1. A method for early warning and decoking control of carbon buildup in a pyrolysis reactor based on multi-source data fusion, characterized in that, Includes the following steps: Real-time data collection of temperature, HCl concentration, carbon deposit thickness, carbon deposit density, and raw material composition within the pyrolysis reactor; Based on the temperature, HCl concentration and raw material composition data, the current pyrolysis reaction stage is identified, and the pyrolysis reaction stage includes at least a dechlorination stage and a main pyrolysis stage. Based on the identified pyrolysis reaction stage, a preset feature weight allocation strategy corresponding to that stage is invoked to perform weighted fusion of the collected multi-data to obtain weighted feature data; The weighted feature data is input into the digital twin model to obtain the predicted value of the carbon deposition state; the digital twin model integrates the carbon deposition growth kinetic equation and the reactor heat transfer equation. Based on the predicted carbon buildup status, generate an early warning signal or a decoking control command; Based on the execution result of the desiccant removal control command, the parameters of the feature weight allocation strategy or the digital twin model are corrected. The determination of the feature weight allocation strategy includes: A four-dimensional weighted evaluation matrix is ​​constructed, wherein the four dimensions include: correlation degree of pyrolysis mechanism, similarity of fingerprint spectrum, bidirectional calibration deviation of sensor, and adaptability of carbon deposition physical properties; The dynamic correction factor is calculated based on the real-time carbon deposit density and thermal conductivity to correct the basic weights; Set constraints to ensure that the total weight of features associated with the core pyrolysis mechanism is not lower than a preset threshold. Based on the current pyrolysis reaction stage, different nonlinear correction functions are selected to adjust the corrected weights in stages. The correction function used in the dechlorination stage enhances the characteristics with high correlation to the mechanism, while the correction function used in the main pyrolysis stage enhances the characteristics with high correlation to carbon deposition.
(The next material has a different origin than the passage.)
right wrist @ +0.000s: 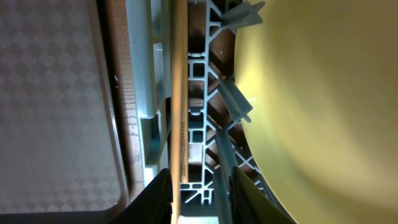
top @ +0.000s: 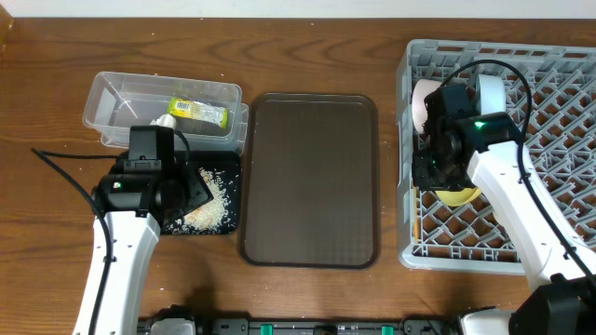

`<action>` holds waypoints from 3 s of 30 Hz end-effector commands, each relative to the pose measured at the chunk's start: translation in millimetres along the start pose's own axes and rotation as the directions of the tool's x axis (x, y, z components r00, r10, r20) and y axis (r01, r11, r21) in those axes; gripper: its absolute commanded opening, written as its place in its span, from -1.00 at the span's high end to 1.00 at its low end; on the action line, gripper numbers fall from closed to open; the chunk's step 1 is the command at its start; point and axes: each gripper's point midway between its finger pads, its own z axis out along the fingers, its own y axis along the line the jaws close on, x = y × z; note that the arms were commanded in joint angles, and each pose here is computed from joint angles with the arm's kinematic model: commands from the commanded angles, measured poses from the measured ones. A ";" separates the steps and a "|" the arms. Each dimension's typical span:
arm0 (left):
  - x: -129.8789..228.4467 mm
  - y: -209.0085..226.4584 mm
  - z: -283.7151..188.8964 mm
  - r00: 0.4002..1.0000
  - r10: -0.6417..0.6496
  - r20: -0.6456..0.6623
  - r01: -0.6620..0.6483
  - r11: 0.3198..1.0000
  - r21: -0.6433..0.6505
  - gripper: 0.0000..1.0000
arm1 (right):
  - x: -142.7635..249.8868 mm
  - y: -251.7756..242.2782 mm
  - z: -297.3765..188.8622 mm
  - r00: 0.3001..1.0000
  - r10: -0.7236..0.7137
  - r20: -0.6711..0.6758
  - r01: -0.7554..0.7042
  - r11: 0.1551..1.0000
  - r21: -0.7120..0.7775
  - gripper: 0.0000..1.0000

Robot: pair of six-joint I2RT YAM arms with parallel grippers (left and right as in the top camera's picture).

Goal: Sort waste into correct bins and load items into the dishwasher rack

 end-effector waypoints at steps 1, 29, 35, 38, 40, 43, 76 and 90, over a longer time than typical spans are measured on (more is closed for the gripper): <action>0.0 2.3 0.5 1.000 -0.014 0.001 0.014 1.000 -0.006 -0.20 | -0.9 -4.1 2.5 1.000 0.005 0.000 -0.005 1.000 0.010 0.42; 55.8 -37.3 -4.3 0.879 0.461 -0.119 -0.442 0.884 0.155 -0.53 | -39.8 15.2 -96.1 0.900 0.067 0.430 0.028 0.977 -0.211 -0.86; 53.5 -26.7 -24.4 0.891 0.454 -0.026 -0.448 0.886 0.121 -0.53 | -12.7 1.2 -106.4 0.883 0.077 0.462 0.013 0.982 -0.188 -0.98; 52.6 -25.9 -42.4 0.890 0.450 0.082 -0.457 0.878 0.140 -0.53 | 4.7 -4.3 -107.0 0.858 0.081 0.507 0.018 0.982 -0.187 -0.99; 53.6 -24.7 -54.3 0.882 0.440 0.165 -0.464 0.872 0.157 -0.53 | 14.4 -10.7 -106.8 0.829 0.083 0.553 0.015 0.985 -0.169 -0.98; 58.1 -20.5 -67.7 0.865 0.421 0.273 -0.476 0.861 0.178 -0.72 | 31.1 -20.5 -110.0 0.768 0.096 0.633 0.010 0.987 -0.163 -0.99; 56.6 -20.6 -95.9 0.821 0.380 0.425 -0.497 0.844 0.204 -0.79 | 73.4 -42.1 -109.0 0.723 0.107 0.682 -0.015 0.990 -0.139 -0.99; 56.6 -20.6 -95.9 0.821 0.380 0.425 -0.497 0.844 0.204 -0.79 | 51.1 -38.6 -108.3 0.423 0.085 0.902 0.104 0.985 -0.141 -0.98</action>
2. The method according to claim 1, characterized in that, The identification of the current pyrolysis reaction stage includes: The Long Short-Term Memory (LSTM) network was used as the time-series processing unit, and the input was a time-series feature vector containing temperature, HCl concentration, and raw material components. The pyrolysis reaction stage identifier is embedded in the input layer of the LSTM in the form of a unique thermal encoding, and the pyrolysis reaction stage identifier is determined based on the real-time temperature and HCl concentration threshold. The activating factors of PVC dechlorination mechanism and hydrogen radical mechanism were calculated, and the activating factors of PVC dechlorination mechanism were calculated based on the dechlorination reaction kinetic equation and real-time HCl concentration. A data quality score is introduced, which is calculated based on data integrity, noise level, and consistency with dechlorination reaction kinetics; The gating attention weight matrix is ​​dynamically adjusted according to the pyrolysis reaction stage identifier to enhance the importance of the raw material component variation coefficient and the corresponding characteristics of high activation factors. The raw material component variation coefficient is pre-calculated based on the raw material component data. Outputs the type of extreme working condition, the predicted occurrence time, and the prediction confidence level that combines the working condition probability and data quality score.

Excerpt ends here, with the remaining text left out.